## TASK REQUIREMENTS
The lines below must be transcribed exactly as given, with the images removed.

## MATERIAL PROVIDED
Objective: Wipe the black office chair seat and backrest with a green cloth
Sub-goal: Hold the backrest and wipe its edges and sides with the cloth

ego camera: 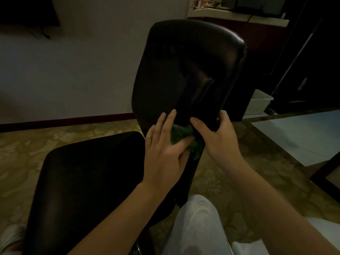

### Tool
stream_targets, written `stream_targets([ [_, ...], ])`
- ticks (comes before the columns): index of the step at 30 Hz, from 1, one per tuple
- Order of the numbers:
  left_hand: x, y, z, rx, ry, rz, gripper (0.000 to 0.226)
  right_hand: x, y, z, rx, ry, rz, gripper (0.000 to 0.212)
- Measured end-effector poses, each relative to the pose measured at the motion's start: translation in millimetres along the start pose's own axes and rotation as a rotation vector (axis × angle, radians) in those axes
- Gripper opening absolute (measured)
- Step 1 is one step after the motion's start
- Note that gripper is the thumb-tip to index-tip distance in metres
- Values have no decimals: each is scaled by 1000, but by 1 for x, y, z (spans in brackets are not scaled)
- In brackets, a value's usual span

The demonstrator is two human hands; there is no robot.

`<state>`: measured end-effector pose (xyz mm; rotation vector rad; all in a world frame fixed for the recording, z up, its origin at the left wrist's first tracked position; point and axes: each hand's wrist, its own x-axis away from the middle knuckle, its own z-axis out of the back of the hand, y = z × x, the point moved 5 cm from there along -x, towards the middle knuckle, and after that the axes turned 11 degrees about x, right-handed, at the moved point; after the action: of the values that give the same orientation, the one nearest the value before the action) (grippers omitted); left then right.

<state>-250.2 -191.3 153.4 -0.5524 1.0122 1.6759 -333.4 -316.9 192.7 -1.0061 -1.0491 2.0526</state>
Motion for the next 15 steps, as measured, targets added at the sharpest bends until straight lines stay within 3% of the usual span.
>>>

## WRITTEN SOLUTION
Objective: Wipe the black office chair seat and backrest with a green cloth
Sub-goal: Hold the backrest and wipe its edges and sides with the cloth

ego camera: 

### Tool
stream_targets, written `stream_targets([ [_, ...], ])`
- ticks (comes before the columns): index of the step at 30 Hz, from 1, one per tuple
- Order of the numbers:
  left_hand: x, y, z, rx, ry, rz, gripper (0.000 to 0.226)
  right_hand: x, y, z, rx, ry, rz, gripper (0.000 to 0.212)
- Measured end-effector poses, each relative to the pose measured at the motion's start: translation in millimetres along the start pose's own axes and rotation as a rotation vector (axis × angle, radians) in those axes
- Gripper opening absolute (measured)
- Step 1 is one step after the motion's start
- Note that gripper is the thumb-tip to index-tip distance in metres
- Values have no decimals: each is scaled by 1000, but by 1 for x, y, z (spans in brackets are not scaled)
- In brackets, a value's usual span

The demonstrator is two human hands; there is no robot.

`<state>`: measured end-effector pose (xyz mm; rotation vector rad; all in a world frame fixed for the recording, z up, its origin at the left wrist's first tracked position; point and axes: each hand's wrist, its own x-axis away from the middle knuckle, its own z-axis out of the back of the hand, y = z × x, the point moved 5 cm from there along -x, towards the middle knuckle, and after that the axes turned 11 degrees about x, right-handed, at the moved point; after the action: of the values that give the same orientation, the one nearest the value before the action) (grippers omitted); left then right.

<state>-250.2 -191.3 153.4 -0.5524 1.0122 1.6759 -333.4 -316.9 192.7 -1.0061 -1.0491 2.0526</state>
Motion for the next 15 steps, as measured, targets added at the sharpest bends until straight lines stay within 3% of the usual span.
>>>

This concludes the answer.